Vienna was a football stronghold at that time. The previous year, Rapid Vienna became the only Austrian team to win the German championship, thanks to a miraculous 4-3 comeback after trailing hopelessly 3-0 in the final. The opponent was, of course, Schalke. However, in 1942, die Königsblauen prevailed and struggled to a 2-0 win over Rapid’s rivals First Vienna. It would be their last trophy for over a decade. The glory days of Schalke had come to an end.

But one question remains: was the legendary Schalke side favoured by Hitler’s henchmen? In Spain, for instance, it is common knowledge that General Franco fixed matches in the 1940s, sending his director of state security into Barcelona’s locker room where he allegedly threatened the players: “Some of you are only playing because of the regime’s generosity in permitting you to remain in the country.” Consequently, Barça lost 11-1 to Franco’s Real Madrid in a match in 1943, having won the first leg 3-0.

Historians believe that nothing like that happened in Nazi Germany, at least within top-level football. There have been occasional rumours of match-fixing, but there is no evidence. Schalke simply happened to be the best team at the time.
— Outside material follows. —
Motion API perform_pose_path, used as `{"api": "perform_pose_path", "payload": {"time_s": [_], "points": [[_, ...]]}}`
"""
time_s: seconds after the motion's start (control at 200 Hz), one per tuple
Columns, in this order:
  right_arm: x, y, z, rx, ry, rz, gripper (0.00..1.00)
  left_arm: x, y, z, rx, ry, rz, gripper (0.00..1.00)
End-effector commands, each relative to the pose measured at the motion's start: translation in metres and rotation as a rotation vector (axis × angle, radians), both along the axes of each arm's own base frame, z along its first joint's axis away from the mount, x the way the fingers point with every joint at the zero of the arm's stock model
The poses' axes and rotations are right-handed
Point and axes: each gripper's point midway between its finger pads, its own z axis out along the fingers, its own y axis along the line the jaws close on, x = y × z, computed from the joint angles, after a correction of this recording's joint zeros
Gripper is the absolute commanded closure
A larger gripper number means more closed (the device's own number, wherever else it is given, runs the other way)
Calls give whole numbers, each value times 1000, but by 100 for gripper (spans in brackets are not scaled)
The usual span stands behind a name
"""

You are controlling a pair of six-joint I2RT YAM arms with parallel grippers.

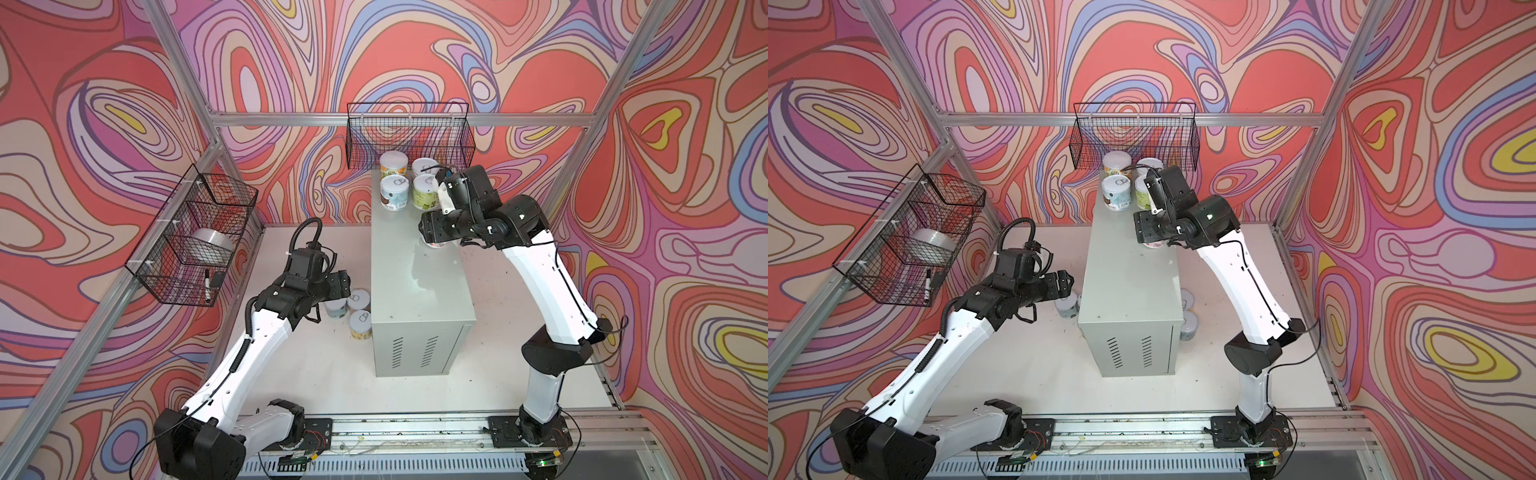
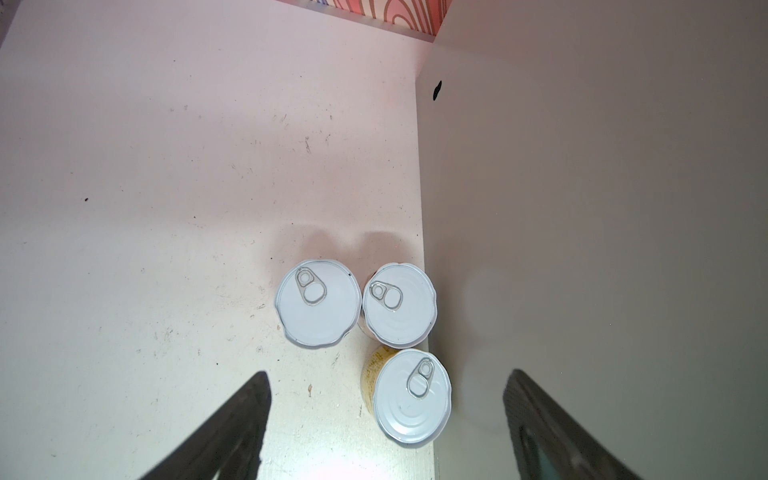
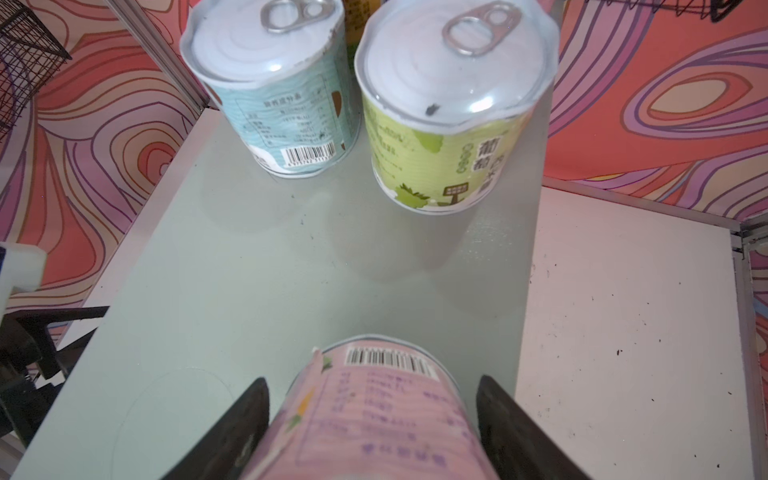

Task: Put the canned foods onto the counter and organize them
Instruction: 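Lower the pink can onto the cabinet top near the green-labelled can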

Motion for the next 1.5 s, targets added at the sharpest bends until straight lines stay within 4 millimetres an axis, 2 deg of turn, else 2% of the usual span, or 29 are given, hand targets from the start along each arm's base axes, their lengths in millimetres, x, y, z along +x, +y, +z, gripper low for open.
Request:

Ironically, it was a Schalke player who believed that a match was fixed – but against his side.

In his only recorded defiance of the government, team captain and NSDAP member Ernst Kuzorra refused to take the badge of honour after his club lost 4-3 to Rapid in 1941. He suspected the Nazi regime wanted an Austrian team to win the championship, which was supported by a few controversial refereeing decisions leading to Rapid’s sublime win. Again, however, there is no evidence.

Ultimately, Schalke’s connection with the Nazi regime remains ambiguous. The club didn’t defy Hitler and were instrumentalised as a prototype for the spirit of the working-class. On the other hand, Schalke didn’t differ from the rest of the population, and besides, there is only so much you can do in a totalitarian country where your every step is monitored and a minor misdemeanour could lead to imprisonment or worse.

The story of Schalke could have been a romantic tale of how a bunch of young friends invented a unique short passing game, flabbergasted their opponents and rose to national fame. However, the legacy of the Schalker Kreisel will forever be overshadowed by the darkest period in world history.